_Problem_
I would like the number of lines in the data that contain the word "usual". Please give that number alone.

- Opening Delimiter -

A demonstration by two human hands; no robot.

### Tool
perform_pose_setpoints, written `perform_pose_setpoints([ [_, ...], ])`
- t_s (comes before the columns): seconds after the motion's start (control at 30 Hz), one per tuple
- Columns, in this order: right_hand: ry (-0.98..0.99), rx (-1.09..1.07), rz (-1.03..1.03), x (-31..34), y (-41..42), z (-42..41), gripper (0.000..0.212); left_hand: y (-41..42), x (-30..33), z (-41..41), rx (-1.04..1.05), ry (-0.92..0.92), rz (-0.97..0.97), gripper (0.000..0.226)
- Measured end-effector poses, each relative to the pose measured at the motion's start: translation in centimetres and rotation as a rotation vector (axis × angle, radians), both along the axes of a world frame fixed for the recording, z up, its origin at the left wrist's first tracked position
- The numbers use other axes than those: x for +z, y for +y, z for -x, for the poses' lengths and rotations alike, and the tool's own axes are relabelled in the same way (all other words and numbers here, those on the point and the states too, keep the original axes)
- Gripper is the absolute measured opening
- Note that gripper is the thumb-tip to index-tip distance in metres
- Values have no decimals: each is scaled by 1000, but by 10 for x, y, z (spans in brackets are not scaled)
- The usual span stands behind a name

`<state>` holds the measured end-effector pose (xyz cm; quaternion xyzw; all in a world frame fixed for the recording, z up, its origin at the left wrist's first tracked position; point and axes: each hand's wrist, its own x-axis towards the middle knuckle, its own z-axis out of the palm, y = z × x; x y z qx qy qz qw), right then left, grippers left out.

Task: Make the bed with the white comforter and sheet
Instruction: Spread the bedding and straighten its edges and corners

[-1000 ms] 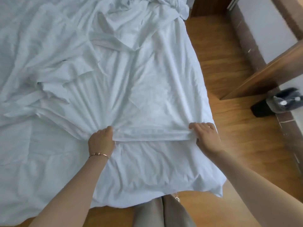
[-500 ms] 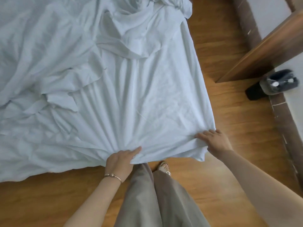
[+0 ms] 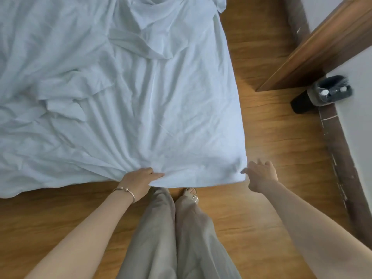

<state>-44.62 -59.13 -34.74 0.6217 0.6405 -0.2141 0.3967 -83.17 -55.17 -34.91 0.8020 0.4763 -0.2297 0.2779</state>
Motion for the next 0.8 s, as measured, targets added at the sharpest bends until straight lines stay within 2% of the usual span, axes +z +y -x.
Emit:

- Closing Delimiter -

_Exercise result_
2